Exercise goal: Repeat the records below exactly from the line containing "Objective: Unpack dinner" to the line containing "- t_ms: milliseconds", taking in both of those lines. Drop the pictures.

[Source data]
⁂

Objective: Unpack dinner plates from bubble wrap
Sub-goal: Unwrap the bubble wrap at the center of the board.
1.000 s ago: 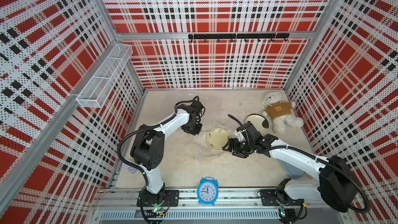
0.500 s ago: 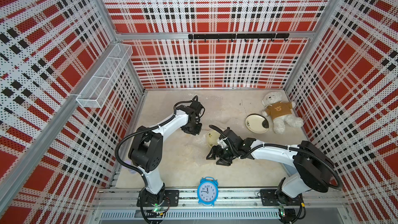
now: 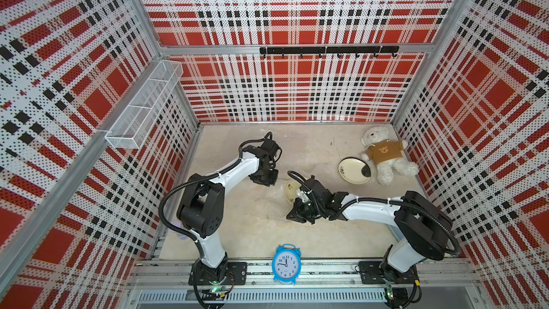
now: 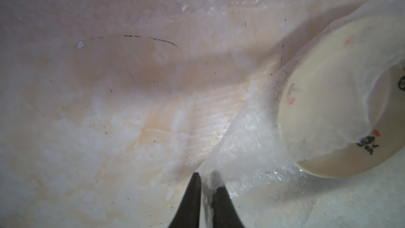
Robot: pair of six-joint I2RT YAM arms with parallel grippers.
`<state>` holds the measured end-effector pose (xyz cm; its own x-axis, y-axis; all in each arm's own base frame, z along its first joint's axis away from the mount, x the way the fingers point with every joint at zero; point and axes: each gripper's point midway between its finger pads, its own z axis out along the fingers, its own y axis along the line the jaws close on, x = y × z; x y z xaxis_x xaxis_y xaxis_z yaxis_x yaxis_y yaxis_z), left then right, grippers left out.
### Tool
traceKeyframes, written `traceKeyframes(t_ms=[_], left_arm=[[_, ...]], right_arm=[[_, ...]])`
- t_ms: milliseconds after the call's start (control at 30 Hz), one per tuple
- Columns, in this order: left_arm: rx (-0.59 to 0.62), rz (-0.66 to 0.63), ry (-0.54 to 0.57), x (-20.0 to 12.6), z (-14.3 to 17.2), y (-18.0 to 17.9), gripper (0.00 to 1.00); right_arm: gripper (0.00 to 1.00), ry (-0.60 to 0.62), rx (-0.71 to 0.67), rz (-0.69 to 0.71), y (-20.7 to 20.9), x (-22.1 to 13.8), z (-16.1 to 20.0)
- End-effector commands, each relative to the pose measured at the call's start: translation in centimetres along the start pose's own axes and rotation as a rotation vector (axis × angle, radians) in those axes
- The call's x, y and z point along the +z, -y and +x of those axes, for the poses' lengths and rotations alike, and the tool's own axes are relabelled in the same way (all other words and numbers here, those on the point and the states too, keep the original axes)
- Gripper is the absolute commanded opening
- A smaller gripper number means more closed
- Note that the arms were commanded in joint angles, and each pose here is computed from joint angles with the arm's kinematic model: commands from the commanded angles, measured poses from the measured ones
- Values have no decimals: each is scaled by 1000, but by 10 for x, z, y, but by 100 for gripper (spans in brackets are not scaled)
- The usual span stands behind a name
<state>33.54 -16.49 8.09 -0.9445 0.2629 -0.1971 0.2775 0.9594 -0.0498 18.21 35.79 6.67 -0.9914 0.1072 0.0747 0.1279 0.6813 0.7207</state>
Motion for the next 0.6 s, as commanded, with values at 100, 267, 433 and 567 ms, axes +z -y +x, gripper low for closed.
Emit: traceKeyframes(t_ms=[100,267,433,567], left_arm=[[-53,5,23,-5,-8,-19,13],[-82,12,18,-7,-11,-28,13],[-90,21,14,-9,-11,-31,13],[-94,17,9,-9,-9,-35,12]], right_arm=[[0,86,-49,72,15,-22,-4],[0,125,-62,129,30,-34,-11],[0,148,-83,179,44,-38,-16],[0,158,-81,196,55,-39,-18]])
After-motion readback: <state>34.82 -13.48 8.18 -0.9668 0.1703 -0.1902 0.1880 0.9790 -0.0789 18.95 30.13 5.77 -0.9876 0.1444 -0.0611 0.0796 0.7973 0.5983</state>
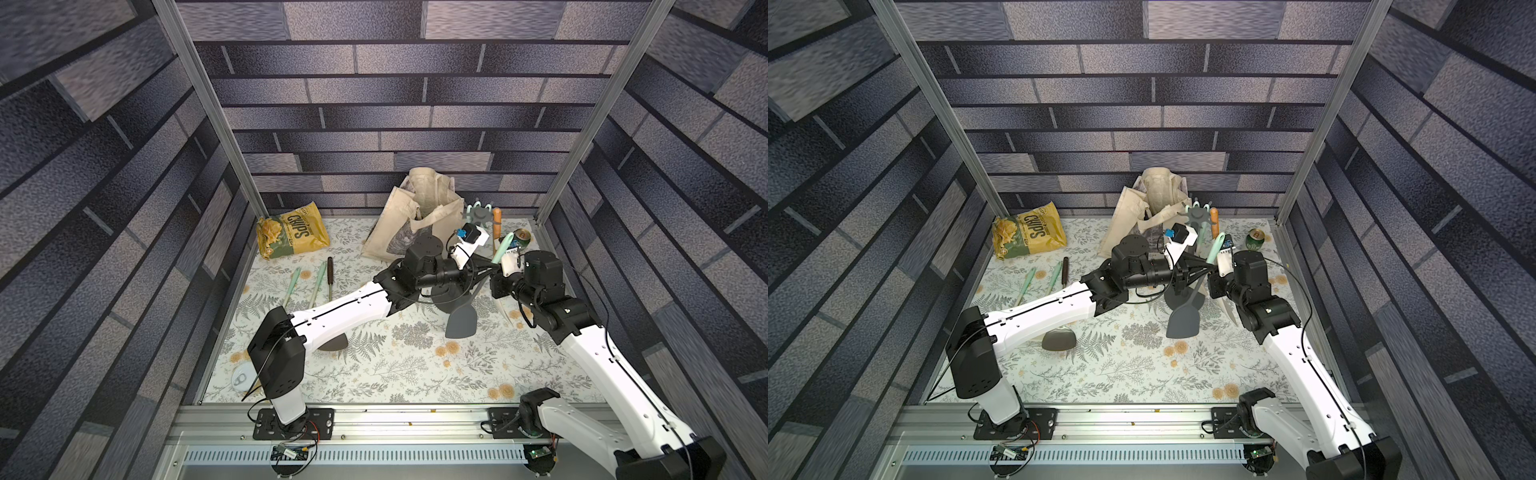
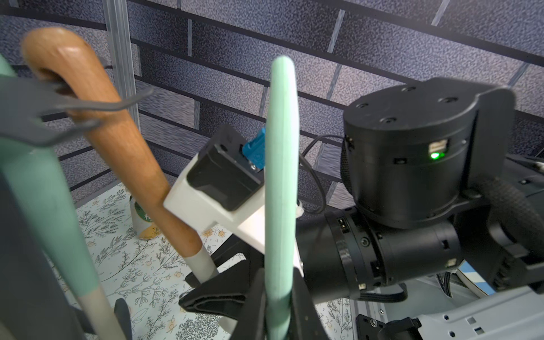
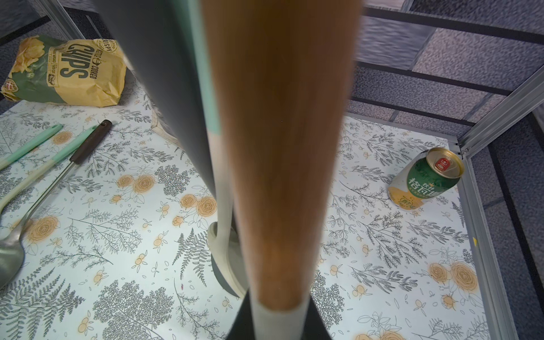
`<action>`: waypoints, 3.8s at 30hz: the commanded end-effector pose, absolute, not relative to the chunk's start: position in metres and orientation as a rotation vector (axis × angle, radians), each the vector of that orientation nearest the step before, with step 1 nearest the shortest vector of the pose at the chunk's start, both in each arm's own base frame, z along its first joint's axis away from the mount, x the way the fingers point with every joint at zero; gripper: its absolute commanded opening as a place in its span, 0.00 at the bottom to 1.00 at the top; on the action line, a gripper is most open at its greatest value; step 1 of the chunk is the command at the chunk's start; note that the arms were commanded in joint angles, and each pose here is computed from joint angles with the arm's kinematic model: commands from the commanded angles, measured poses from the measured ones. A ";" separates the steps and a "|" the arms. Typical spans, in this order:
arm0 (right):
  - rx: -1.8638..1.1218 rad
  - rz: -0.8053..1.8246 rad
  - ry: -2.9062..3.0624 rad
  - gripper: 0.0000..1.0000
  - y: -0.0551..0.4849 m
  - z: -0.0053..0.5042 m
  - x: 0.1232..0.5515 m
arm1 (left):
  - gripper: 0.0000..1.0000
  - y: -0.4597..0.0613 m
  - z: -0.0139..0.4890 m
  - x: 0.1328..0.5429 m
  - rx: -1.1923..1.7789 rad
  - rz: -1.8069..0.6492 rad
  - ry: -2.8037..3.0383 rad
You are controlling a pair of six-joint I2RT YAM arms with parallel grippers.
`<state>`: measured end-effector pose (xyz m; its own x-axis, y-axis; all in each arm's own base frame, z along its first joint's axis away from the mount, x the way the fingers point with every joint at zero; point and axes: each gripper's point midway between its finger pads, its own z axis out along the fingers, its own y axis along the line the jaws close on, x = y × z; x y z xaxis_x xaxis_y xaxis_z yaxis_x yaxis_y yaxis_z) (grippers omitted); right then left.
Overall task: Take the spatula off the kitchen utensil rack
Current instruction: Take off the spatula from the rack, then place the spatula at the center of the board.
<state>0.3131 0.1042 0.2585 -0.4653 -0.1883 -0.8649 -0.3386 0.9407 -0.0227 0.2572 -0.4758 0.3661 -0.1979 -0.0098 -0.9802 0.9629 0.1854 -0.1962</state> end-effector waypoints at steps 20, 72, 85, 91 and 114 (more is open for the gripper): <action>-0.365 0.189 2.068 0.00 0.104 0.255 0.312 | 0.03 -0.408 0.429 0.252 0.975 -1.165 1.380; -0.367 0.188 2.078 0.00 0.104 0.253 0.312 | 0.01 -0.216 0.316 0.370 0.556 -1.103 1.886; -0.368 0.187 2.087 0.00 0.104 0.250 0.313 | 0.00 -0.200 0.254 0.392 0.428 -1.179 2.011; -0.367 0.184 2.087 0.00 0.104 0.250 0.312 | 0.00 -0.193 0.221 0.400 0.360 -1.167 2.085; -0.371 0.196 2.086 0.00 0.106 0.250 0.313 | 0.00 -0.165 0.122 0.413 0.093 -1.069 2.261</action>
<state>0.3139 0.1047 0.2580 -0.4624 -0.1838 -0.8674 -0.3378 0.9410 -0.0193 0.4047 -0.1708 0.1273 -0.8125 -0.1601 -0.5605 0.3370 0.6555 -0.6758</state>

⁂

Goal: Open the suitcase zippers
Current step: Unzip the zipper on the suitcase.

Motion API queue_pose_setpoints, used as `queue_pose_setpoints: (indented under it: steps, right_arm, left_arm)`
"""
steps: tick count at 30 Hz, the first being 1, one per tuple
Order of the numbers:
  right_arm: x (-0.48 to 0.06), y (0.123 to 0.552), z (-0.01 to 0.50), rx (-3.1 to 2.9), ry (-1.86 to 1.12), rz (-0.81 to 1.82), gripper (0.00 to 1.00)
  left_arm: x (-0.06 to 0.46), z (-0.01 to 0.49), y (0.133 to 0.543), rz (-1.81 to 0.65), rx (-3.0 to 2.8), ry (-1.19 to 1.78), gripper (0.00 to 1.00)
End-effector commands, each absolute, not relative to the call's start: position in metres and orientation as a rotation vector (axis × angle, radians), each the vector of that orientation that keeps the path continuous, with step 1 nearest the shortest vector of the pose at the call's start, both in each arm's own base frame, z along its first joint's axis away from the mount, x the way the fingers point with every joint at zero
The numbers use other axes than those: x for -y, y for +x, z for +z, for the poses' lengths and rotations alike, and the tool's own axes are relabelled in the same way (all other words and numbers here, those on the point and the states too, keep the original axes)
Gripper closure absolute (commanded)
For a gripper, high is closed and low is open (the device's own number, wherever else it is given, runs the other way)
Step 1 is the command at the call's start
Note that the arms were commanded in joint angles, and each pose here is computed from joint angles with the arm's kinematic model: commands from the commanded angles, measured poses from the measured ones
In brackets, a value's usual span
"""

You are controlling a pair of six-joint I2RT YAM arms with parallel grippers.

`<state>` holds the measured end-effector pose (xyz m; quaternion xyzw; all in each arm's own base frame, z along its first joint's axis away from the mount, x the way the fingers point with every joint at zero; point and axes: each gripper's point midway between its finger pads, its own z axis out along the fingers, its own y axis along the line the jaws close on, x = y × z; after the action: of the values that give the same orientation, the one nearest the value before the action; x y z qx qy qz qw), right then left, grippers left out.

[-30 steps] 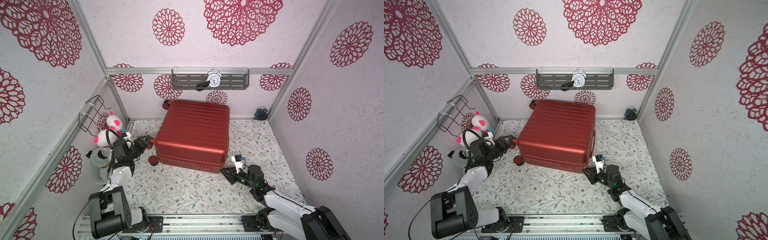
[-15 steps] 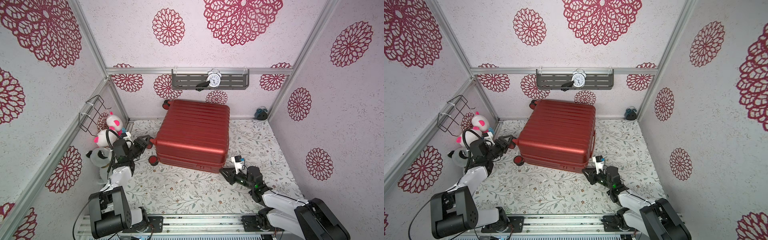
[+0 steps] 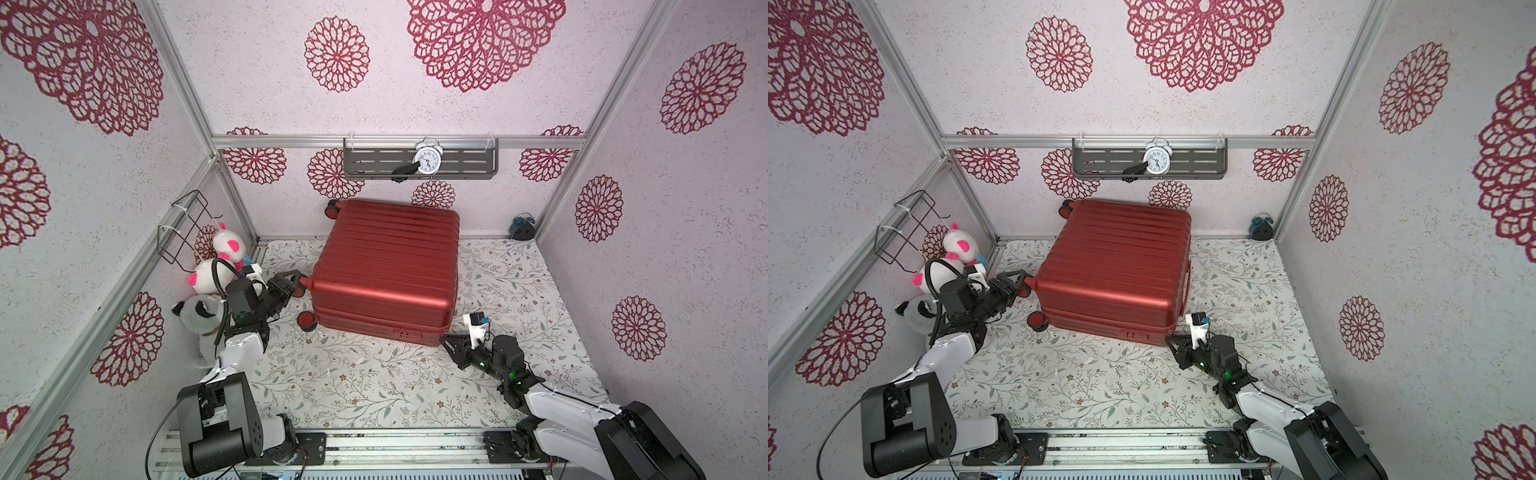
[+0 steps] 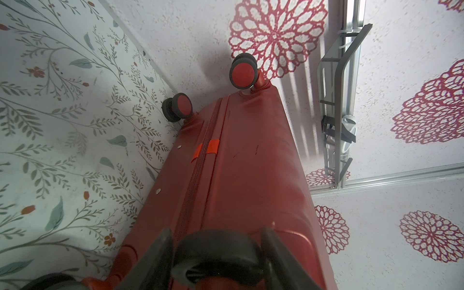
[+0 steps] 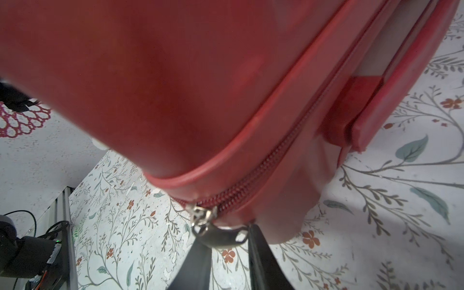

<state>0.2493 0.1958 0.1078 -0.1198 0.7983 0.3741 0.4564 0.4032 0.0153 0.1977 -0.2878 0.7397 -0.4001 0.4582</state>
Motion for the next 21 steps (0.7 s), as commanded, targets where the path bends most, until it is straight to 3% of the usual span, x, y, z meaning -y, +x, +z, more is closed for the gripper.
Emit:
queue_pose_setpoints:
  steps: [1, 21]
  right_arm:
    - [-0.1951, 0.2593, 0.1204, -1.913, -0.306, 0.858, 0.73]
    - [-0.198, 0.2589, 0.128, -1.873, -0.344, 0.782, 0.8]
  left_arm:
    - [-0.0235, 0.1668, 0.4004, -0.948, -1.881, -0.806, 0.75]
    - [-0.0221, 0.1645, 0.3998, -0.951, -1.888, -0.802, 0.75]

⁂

Task solution:
Objective: Unpack dinner plates from bubble wrap
Sub-goal: Unwrap the bubble wrap at the center of the board.
1.000 s ago: 
0.500 s ago: 
now: 
now: 
Robot: pair of six-joint I2RT YAM arms with parallel grippers.
`<state>` holds the measured end-effector pose (xyz cm; its own x-axis, y-axis; all in each arm's own base frame, z along its first joint's axis away from the mount, x the way the fingers point with every joint at zero; point and axes: each gripper's point midway between its finger pads, its own z axis out along the fingers, its own y axis along the line the jaws close on, x = y × z; x y z xaxis_x xaxis_y xaxis_z yaxis_x yaxis_y yaxis_z), left then right, grippers left out.
### Tool
traceKeyframes, written `traceKeyframes(t_ms=[_], left_arm=[[_, ...]], right_arm=[[_, ...]])`
- t_ms: milliseconds after the call's start (control at 30 Hz), one per tuple

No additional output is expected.